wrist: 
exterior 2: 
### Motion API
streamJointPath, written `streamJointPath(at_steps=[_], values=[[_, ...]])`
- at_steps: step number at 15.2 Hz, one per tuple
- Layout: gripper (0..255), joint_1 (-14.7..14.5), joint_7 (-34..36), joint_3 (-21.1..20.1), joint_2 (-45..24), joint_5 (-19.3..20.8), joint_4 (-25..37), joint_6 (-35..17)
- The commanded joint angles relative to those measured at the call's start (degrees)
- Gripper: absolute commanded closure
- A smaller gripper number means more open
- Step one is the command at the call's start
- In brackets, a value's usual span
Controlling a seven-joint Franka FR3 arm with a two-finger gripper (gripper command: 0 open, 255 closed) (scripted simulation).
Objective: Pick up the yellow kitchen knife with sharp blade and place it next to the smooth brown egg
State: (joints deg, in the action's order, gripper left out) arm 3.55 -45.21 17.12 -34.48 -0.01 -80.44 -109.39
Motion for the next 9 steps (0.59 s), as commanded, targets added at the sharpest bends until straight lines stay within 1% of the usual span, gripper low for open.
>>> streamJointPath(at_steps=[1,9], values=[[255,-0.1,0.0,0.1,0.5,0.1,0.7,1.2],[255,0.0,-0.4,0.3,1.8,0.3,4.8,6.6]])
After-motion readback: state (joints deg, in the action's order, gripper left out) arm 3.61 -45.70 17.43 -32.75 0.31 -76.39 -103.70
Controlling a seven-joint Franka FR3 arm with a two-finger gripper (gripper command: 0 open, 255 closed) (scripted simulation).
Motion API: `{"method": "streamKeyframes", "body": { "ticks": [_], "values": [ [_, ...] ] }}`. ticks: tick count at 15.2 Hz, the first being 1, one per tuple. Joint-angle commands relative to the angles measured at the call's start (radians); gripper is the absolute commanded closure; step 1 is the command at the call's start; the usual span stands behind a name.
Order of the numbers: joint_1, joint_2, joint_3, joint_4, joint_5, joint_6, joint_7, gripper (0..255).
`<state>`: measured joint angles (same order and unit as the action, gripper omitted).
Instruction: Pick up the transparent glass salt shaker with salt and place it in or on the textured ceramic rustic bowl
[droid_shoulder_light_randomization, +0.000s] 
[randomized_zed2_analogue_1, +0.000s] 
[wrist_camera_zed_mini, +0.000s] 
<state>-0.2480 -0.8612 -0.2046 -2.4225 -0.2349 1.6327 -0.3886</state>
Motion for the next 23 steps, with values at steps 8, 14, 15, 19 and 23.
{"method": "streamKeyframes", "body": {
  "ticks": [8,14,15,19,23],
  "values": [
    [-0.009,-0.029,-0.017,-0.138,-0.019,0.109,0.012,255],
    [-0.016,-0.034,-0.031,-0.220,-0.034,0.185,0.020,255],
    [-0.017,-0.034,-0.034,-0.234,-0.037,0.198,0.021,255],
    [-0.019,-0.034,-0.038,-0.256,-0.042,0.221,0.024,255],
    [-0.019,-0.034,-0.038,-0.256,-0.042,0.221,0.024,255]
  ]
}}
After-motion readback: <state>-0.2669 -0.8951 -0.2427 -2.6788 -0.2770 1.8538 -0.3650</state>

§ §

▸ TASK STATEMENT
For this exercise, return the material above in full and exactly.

▸ EXERCISE OUTPUT
wrist: 
exterior 2: 
### Motion API
streamJointPath, written `streamJointPath(at_steps=[_], values=[[_, ...]])`
- at_steps: step number at 15.2 Hz, one per tuple
- Layout: gripper (0..255), joint_1 (-14.7..14.5), joint_7 (-34..36), joint_3 (-21.1..20.1), joint_2 (-45..24), joint_5 (-19.3..20.8), joint_4 (-25..37), joint_6 (-35..17)
- The commanded joint angles relative to those measured at the call's start (degrees)
- Gripper: absolute commanded closure
- A smaller gripper number means more open
- Step one is the command at the call's start
- In brackets, a value's usual span
Controlling a seven-joint Franka FR3 arm with a two-finger gripper (gripper command: 0 open, 255 closed) (scripted simulation).
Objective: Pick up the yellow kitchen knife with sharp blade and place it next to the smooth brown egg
State: (joints deg, in the action's order, gripper left out) arm 3.55 -45.21 17.12 -34.48 -0.01 -80.44 -109.39
Motion for the next 9 steps (0.59 s), as commanded, targets added at the sharpest bends until straight lines stay within 1% of the usual span, gripper low for open.
>>> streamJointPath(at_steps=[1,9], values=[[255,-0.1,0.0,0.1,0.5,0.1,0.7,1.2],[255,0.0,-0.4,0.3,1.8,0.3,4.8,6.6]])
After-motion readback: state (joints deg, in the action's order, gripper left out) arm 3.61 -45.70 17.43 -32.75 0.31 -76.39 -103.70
Controlling a seven-joint Franka FR3 arm with a two-finger gripper (gripper command: 0 open, 255 closed) (scripted simulation).
Motion API: `{"method": "streamKeyframes", "body": { "ticks": [_], "values": [ [_, ...] ] }}`. ticks: tick count at 15.2 Hz, the first being 1, one per tuple. Joint-angle commands relative to the angles measured at the call's start (radians); gripper is the absolute commanded closure; step 1 is the command at the call's start; the usual span stands behind a name.
Order of the numbers: joint_1, joint_2, joint_3, joint_4, joint_5, joint_6, joint_7, gripper (0..255).
`<state>`: measured joint angles (same order and unit as the action, gripper omitted).
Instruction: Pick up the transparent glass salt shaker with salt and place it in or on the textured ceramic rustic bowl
[droid_shoulder_light_randomization, +0.000s] 
[randomized_zed2_analogue_1, +0.000s] 
[wrist_camera_zed_mini, +0.000s] 
<state>-0.2480 -0.8612 -0.2046 -2.4225 -0.2349 1.6327 -0.3886</state>
Motion for the next 23 steps, with values at steps 8, 14, 15, 19 and 23.
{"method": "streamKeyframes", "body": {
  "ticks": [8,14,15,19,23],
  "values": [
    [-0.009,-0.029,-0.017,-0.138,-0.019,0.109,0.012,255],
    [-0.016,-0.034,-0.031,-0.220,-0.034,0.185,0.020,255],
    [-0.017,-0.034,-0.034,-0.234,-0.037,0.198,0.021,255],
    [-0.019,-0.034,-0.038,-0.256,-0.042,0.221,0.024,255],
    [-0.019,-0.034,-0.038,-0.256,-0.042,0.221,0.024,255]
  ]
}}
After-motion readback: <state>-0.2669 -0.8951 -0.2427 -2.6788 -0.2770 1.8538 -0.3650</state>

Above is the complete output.